In a first conference scenario in FIG. 1, it is assumed that the users of the mobile devices 160 and 162, located at the same location, attend a conference, while the other users of the other mobile devices 164, 166, and 168 do not attend the conference. Such a conference may be a preliminary conference before the main conference, in which additional users may join. In this preliminary conference between the users of the mobile devices 160 and 162, the degree of similarity of the input sound information between the mobile device 160 and the mobile device 162 will be greater than the degrees of similarity associated with other mobile devices 164, 166, and 168. In the case where a similarity threshold is used, the degree of similarity of the input sound information between the mobile device 160 and the mobile device 162 may be greater than the similarity threshold, while the other degrees of similarity may not be greater than the similarity threshold. As a result, the attendee determining unit 320 of the server 150 determines that the users of the mobile devices 160 and 162 attend the same conference. Upon receiving the conference information transmitted from the server 150, a display unit of each mobile device as shown in FIG. 2, may display the conference information. For example, in the first conference scenario, the users of the mobile devices 160 and 162 may be displayed on the display unit with their location and names, as shown in FIG. 7A.
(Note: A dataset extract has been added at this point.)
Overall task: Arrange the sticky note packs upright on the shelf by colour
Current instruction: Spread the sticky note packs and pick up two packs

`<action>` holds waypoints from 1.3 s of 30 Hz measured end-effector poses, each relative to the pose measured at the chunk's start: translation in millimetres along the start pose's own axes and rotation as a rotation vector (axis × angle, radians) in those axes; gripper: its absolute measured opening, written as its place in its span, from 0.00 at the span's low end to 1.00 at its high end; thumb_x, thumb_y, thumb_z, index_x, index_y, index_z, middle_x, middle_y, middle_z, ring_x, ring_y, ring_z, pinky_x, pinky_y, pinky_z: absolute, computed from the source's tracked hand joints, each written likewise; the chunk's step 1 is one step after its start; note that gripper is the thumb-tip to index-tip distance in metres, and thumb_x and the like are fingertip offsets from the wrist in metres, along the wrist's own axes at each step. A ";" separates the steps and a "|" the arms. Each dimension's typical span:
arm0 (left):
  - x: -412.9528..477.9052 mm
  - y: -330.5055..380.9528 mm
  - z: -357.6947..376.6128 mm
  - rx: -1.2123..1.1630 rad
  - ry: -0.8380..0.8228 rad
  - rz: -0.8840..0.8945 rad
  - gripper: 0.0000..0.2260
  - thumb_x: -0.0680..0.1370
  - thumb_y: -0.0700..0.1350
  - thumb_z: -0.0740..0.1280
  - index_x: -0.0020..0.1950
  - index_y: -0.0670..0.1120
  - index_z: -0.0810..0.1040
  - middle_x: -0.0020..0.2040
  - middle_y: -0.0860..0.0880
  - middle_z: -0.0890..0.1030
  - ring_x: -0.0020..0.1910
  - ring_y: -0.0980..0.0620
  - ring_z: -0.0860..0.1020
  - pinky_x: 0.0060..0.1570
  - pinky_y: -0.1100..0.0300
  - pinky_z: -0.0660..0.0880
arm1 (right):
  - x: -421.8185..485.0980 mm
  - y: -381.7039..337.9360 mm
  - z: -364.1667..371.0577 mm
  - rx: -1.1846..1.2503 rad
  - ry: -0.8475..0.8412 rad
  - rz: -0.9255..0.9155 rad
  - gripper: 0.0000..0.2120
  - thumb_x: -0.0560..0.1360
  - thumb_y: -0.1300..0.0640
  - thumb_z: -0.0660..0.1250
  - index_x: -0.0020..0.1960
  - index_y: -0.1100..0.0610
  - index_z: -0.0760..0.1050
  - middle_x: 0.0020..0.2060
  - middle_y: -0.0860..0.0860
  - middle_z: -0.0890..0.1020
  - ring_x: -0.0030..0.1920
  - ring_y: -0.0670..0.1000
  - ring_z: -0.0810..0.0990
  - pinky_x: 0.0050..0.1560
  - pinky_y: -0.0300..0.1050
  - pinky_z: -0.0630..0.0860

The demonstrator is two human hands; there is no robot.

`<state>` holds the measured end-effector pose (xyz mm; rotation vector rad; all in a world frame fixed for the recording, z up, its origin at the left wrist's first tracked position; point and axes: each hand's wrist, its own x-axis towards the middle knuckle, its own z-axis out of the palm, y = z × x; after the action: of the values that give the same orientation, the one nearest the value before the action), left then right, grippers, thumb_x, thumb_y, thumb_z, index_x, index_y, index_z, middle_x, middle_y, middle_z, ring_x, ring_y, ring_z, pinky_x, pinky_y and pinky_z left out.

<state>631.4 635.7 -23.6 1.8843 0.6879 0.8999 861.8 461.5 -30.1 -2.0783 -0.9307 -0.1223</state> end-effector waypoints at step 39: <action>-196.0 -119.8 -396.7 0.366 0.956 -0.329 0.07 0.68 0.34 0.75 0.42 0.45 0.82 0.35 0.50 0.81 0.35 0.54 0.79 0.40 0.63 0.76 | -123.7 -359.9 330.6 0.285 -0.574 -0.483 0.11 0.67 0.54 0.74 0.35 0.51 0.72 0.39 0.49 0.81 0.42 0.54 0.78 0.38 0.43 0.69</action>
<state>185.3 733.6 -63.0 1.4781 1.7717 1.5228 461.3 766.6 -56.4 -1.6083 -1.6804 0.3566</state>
In a second conference scenario, it is assumed that the users of the mobile devices 160 and 162 at the location 110 and the users of the mobile devices 164 and 166 located at the location 120 attend a same conference from their respective locations. The user of the mobile device 168 remains in location 130 and does not attend the conference. Such a conference may be a main conference after the preliminary one such as the first scenario above, and may be a telephone conference, video conference, etc.

As describe above, the degrees of similarity of the input sound information for the mobile device 160 with respect to that of each of the other mobile devices 162, 164, 166, and 168 are determined. Since the mobile devices 160, 162, 164, and 166 are in the same conference with similar input sounds, the degree of similarity of the input sound information between each pair of the mobile devices 160, 162, 164, and 166, which are in the conference, will be greater than the degree of similarity of the input sound information between the mobile device 168 and each of the mobile devices 160, 162, 164, and 166. In the case where a similarity threshold is used, the degree of similarity of the input sound information between each pair of the mobile devices 160, 162, 164, and 166 may be greater than the similarity threshold, while the other degrees of similarity may not be greater than the similarity threshold. As a result, the attendee determining unit 320 determines that the users of the mobile devices 160, 162, 164, and 166 attend the same conference. In this case, the users of the mobile devices 160, 162, 164, and 166 may be displayed on the display unit of each of the mobile devices with the locations and names of the attendees, as shown in FIG. 7B.

According to one embodiment of the present disclosure, the operation of transmitting the input sound information by the mobile device may be automatically initiated if one or more starting requirements of a conference is detected. In general, one or more starting requirements for a conference may be determined prior to the conference, such as an attendee list, a starting time for the conference, a conference location (e.g., a plurality of conference rooms when the conference is a teleconference), and the like. Each user of a mobile device may input and store the conference starting requirements. Additionally or alternatively, a conference scheduling application according to the present disclosure may obtain conference starting requirement information from another application, e.g., a calendar application, a schedule management application such as MS Outlook™ program, or the like, running on the mobile device or an external device such as a personal computer.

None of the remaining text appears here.